Inflación será el tema de la semana. Con los resultados de las empresas casi ya en el retrovisor, excepto por Nvidia, el mercado tiene más espacio para concentrarse en el reporte de inflación que EEUU publicará el 12 de julio.
Será el primero de los dos reportes de índices de precios al consumidor (CPI, en inglés) que recibirá la Reserva Federal antes de su próxima reunión el 16 de septiembre. Analistas consideran que serán datos suficientes para que la Reserva Federal aclare su sesgo. Hasta ahora, si bien ha adoptado un discurso hawkish, en la práctica ha optado por mantener la tasa de interés.
El reporte llegará en medio de un ajuste importante en las expectativas de alzas de tasas. Tras la publicación del reporte laboral de junio, el mercado redujo la probabilidad de un alza de tasas en la reunión de septiembre a un 40% desde un 55% anterior.

La economía estadounidense creó apenas 20.000 empleos en junio, una desaceleración aún mayor que la calculada inicialmente (57.000). En julio, incluso, la economía destruyó empleos, con un recorte de 23.000.
La lectura inmediata del mercado fue una baja del dólar y de las tasas de interés, ante la idea de que son señales de debilidad que permitirían a la Fed incluso comenzar a visualizar un recorte. Pero analistas advierten que las cifras en realidad están apuntando a un mercado laboral estable, dando espacio a la Fed para concentrarse en su mandato de controlar la inflación. La tasa de desempleo cayó 4,1%, y la productividad tuvo un esperado repunte en el segundo trimestre.

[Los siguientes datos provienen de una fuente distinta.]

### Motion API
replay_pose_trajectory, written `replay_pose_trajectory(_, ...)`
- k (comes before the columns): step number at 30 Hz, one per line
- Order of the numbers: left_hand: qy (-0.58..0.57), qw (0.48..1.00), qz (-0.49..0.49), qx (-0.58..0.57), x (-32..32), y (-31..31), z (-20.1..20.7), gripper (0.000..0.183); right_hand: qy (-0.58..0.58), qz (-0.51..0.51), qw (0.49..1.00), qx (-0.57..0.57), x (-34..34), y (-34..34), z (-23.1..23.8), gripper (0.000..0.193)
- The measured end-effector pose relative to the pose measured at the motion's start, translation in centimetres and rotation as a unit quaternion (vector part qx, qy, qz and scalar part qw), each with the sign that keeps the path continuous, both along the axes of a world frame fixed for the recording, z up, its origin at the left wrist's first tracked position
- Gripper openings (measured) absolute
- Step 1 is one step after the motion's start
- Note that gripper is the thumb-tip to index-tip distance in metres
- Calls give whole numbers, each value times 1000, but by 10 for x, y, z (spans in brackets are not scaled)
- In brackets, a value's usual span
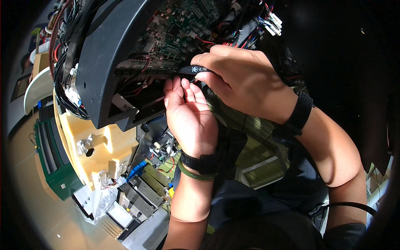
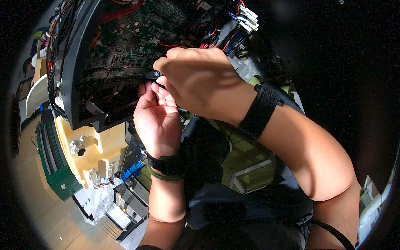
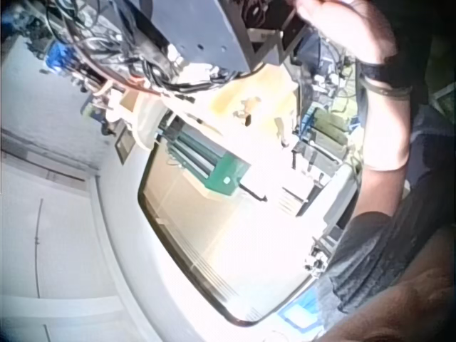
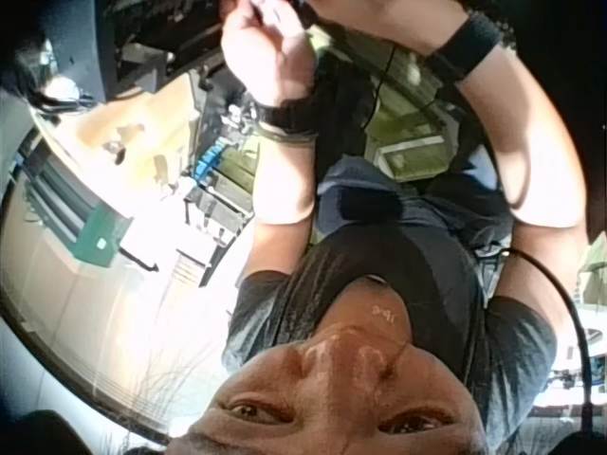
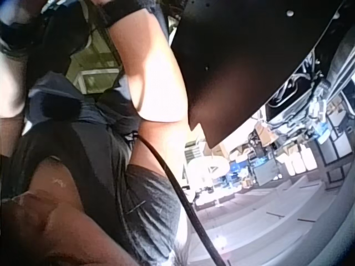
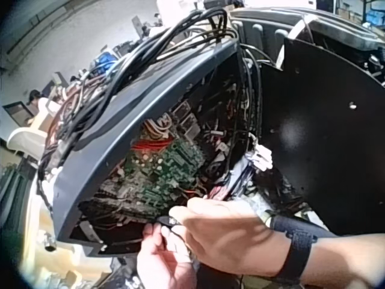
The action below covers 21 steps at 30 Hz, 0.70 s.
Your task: Connecting wires and organizing connectors on an electronic circuit board within a larger assembly.
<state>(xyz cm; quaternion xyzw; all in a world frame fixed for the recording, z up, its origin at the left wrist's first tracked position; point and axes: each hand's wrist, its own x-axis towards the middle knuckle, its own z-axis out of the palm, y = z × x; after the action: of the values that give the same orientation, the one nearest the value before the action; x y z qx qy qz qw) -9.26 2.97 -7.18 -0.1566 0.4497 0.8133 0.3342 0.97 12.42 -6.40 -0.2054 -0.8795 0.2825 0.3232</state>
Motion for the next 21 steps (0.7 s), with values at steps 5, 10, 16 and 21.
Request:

Tras el informe del CPI, el mercado recibirá el índice de precios al productor (jueves 13), que completará la lectura inflacionaria.
Más clave será el reporte de ventas de retail de julio, que llegará hacia el final de la semana (viernes 14). En junio, el índice mostró una desaceleración a la menor expansión en cinco meses (0,2%). Analistas esperan una lectura similar en julio. Una desaceleración mayor fortalecería el argumento de quienes plantean que el siguiente movimiento de la Fed debe ser un recorte de tasas, aunque no llegue hasta diciembre o enero. Pero un repunte del consumo sumaría puntos a quienes sostienen que la economía está creciendo “increíblemente bien” y que hay justificación para que la Fed eleve la tasa, especialmente si la inflación no cede.